**TASK DESCRIPTION:** Without including any pictures, give back all of the data exactly.

============================================================

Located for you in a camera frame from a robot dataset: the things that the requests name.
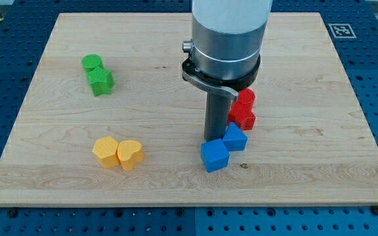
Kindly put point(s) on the blue cube block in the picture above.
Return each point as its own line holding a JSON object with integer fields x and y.
{"x": 214, "y": 155}

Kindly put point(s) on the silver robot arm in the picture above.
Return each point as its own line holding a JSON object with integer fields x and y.
{"x": 227, "y": 36}

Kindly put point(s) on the blue triangle block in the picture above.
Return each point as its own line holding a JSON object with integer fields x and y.
{"x": 234, "y": 139}

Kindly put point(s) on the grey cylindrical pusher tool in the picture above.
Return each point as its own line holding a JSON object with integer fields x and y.
{"x": 216, "y": 116}

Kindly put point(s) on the red star block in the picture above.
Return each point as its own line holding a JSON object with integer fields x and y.
{"x": 242, "y": 116}

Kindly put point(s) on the red cylinder block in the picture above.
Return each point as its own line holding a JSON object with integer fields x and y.
{"x": 246, "y": 97}

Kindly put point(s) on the yellow heart block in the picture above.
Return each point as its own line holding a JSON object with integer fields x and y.
{"x": 130, "y": 153}

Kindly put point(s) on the wooden board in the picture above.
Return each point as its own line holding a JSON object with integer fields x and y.
{"x": 311, "y": 144}

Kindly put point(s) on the yellow hexagon block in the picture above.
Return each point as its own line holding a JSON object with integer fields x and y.
{"x": 105, "y": 150}

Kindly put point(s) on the green star block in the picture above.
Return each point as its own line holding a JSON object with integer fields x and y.
{"x": 100, "y": 80}

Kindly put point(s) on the green cylinder block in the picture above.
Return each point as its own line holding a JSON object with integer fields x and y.
{"x": 91, "y": 61}

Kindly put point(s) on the black white fiducial marker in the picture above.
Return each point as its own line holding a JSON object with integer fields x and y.
{"x": 342, "y": 31}

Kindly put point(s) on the black flange mount with bracket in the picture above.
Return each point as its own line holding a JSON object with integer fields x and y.
{"x": 225, "y": 88}

============================================================

**EXERCISE SOLUTION:**
Located for you in a camera frame from a robot dataset: the things that the requests name.
Kindly put point(s) on the blue cube block in the picture above.
Return each point as its own line holding a JSON object with integer fields x and y.
{"x": 214, "y": 155}

Kindly put point(s) on the silver robot arm in the picture above.
Return each point as its own line holding a JSON object with integer fields x and y.
{"x": 227, "y": 36}

Kindly put point(s) on the blue triangle block in the picture above.
Return each point as its own line holding a JSON object with integer fields x and y.
{"x": 234, "y": 139}

Kindly put point(s) on the grey cylindrical pusher tool in the picture above.
Return each point as its own line holding a JSON object with integer fields x and y.
{"x": 216, "y": 116}

Kindly put point(s) on the red star block in the picture above.
Return each point as its own line holding a JSON object with integer fields x and y.
{"x": 242, "y": 116}

Kindly put point(s) on the red cylinder block in the picture above.
Return each point as its own line holding a JSON object with integer fields x and y.
{"x": 246, "y": 97}

Kindly put point(s) on the yellow heart block in the picture above.
Return each point as its own line holding a JSON object with integer fields x and y.
{"x": 130, "y": 153}

Kindly put point(s) on the wooden board in the picture above.
Return each point as its own line holding a JSON object with integer fields x and y.
{"x": 311, "y": 144}

Kindly put point(s) on the yellow hexagon block in the picture above.
Return each point as its own line holding a JSON object with integer fields x and y.
{"x": 105, "y": 150}

Kindly put point(s) on the green star block in the picture above.
Return each point as its own line holding a JSON object with integer fields x and y.
{"x": 100, "y": 80}

Kindly put point(s) on the green cylinder block in the picture above.
Return each point as its own line holding a JSON object with integer fields x and y.
{"x": 91, "y": 61}

Kindly put point(s) on the black white fiducial marker in the picture above.
Return each point as its own line holding a JSON object with integer fields x and y.
{"x": 342, "y": 31}

Kindly put point(s) on the black flange mount with bracket in the picture above.
Return each point as its own line holding a JSON object with integer fields x and y.
{"x": 225, "y": 88}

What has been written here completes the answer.